(THE DATA)

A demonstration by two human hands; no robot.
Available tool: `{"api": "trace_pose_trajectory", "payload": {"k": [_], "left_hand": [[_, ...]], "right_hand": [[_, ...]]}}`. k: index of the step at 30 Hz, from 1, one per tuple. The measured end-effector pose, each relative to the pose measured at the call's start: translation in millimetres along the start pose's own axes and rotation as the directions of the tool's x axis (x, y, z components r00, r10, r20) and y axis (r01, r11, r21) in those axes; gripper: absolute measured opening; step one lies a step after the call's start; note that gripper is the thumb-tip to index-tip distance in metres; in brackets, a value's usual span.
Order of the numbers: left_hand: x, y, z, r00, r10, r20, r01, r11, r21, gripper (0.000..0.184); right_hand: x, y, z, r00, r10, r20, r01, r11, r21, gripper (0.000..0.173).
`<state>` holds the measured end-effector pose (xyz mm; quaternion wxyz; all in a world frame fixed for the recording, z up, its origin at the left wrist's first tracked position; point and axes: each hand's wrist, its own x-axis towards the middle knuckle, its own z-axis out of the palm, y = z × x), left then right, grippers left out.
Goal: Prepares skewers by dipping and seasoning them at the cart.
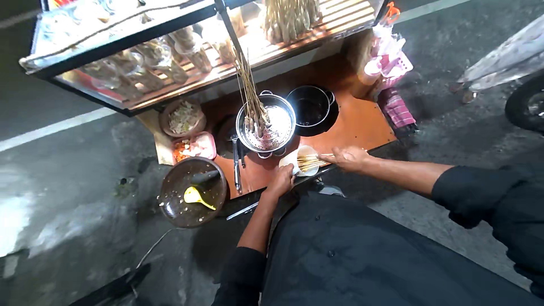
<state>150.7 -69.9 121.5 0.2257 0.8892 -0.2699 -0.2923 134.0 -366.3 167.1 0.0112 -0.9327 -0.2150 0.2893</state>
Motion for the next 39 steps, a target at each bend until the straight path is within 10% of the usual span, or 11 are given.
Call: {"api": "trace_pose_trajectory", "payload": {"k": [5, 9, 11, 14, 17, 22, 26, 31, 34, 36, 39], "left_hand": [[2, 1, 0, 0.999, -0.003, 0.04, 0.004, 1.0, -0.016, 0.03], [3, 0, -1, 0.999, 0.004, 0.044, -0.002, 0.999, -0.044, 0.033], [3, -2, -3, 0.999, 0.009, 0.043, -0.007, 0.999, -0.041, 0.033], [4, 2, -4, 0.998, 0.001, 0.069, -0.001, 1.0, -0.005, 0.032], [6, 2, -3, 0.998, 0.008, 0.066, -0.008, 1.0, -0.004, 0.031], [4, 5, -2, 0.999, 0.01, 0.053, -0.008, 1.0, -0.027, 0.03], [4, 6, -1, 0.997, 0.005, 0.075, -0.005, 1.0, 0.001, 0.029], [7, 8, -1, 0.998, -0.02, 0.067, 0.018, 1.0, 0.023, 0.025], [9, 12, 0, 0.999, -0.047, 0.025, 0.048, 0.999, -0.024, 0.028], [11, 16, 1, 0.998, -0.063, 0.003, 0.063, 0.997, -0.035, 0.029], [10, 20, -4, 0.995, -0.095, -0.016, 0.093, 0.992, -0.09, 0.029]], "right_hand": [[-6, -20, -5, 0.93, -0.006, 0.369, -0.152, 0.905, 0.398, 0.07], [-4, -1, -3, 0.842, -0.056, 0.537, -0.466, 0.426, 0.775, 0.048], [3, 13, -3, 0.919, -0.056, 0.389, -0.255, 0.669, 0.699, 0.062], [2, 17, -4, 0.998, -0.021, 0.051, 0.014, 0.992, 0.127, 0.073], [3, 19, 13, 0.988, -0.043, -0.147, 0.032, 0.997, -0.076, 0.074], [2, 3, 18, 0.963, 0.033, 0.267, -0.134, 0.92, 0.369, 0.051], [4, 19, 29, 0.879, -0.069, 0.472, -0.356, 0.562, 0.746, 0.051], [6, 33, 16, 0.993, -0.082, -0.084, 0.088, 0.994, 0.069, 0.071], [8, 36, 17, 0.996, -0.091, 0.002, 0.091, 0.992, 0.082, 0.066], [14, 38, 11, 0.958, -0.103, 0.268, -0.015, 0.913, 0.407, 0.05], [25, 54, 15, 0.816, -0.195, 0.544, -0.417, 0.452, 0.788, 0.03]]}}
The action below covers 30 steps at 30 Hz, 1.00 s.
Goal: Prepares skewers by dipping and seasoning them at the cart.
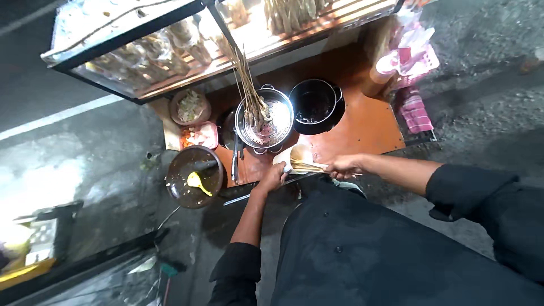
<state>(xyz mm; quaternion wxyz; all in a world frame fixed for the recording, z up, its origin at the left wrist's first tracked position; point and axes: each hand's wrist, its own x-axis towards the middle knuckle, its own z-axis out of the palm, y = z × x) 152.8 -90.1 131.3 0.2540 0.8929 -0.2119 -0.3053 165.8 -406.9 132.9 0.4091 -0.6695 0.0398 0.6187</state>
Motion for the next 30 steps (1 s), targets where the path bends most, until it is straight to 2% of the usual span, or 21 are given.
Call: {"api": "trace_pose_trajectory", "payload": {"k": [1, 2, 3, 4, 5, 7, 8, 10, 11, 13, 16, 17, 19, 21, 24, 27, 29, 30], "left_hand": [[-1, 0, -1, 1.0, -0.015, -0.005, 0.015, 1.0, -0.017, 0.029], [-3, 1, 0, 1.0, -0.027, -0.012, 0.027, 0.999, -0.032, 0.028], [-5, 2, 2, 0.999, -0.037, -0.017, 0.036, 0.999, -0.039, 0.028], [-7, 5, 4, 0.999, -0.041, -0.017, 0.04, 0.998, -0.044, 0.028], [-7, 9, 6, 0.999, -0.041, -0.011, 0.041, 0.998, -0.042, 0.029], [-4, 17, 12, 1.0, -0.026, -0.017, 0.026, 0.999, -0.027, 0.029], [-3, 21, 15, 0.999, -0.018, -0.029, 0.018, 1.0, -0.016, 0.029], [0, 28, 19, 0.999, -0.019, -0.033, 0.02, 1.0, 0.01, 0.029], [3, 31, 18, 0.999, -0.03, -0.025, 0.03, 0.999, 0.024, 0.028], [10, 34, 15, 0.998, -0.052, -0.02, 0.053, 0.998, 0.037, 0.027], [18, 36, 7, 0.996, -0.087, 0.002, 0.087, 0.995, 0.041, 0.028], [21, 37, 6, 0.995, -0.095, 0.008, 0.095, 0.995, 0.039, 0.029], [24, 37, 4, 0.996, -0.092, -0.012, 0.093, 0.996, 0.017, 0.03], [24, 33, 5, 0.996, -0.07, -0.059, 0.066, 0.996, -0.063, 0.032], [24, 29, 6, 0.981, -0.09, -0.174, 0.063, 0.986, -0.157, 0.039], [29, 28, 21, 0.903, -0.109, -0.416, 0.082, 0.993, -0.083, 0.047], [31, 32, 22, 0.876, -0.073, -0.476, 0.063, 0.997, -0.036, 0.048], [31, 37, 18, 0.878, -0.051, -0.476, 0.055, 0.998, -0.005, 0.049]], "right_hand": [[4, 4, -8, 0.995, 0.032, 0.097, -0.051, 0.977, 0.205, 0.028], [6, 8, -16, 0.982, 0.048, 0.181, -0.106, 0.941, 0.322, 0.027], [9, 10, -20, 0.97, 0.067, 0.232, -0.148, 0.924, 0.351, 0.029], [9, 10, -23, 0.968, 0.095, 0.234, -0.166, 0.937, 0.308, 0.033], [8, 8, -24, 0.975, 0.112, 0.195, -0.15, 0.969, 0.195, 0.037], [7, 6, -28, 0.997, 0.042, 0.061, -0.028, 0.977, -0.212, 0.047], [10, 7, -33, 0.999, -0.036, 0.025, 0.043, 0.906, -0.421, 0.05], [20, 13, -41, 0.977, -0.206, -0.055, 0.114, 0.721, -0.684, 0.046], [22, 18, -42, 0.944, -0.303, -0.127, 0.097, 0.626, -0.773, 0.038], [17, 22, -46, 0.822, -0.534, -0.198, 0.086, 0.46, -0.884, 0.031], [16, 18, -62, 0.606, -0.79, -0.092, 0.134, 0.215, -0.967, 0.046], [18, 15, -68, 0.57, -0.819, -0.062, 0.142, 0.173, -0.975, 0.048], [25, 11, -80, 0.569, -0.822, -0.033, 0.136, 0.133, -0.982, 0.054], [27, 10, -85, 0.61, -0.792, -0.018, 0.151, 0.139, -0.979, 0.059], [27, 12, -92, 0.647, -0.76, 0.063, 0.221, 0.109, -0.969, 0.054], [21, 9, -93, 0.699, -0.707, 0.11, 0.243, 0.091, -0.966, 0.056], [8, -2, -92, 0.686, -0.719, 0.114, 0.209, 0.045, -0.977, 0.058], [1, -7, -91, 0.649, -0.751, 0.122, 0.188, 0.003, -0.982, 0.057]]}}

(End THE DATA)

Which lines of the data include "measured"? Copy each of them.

Available tool: `{"api": "trace_pose_trajectory", "payload": {"k": [_], "left_hand": [[_, ...]], "right_hand": [[_, ...]]}}`. k: index of the step at 30 Hz, from 1, one per tuple. The measured end-effector pose, each relative to the pose measured at the call's start: translation in millimetres along the start pose's own axes and rotation as the directions of the tool's x axis (x, y, z components r00, r10, r20) and y axis (r01, r11, r21) in those axes; gripper: absolute measured opening; step one lies a step after the call's start; note that gripper is the thumb-tip to index-tip distance in metres; in brackets, a value's usual span.
`<state>` holds the measured end-effector pose (xyz mm; quaternion wxyz; all in a world frame fixed for the recording, z up, its origin at the left wrist's first tracked position; point and axes: each hand's wrist, its own x-axis towards the middle knuckle, its own z-axis out of the palm, y = z × x), left then right, grippers left out.

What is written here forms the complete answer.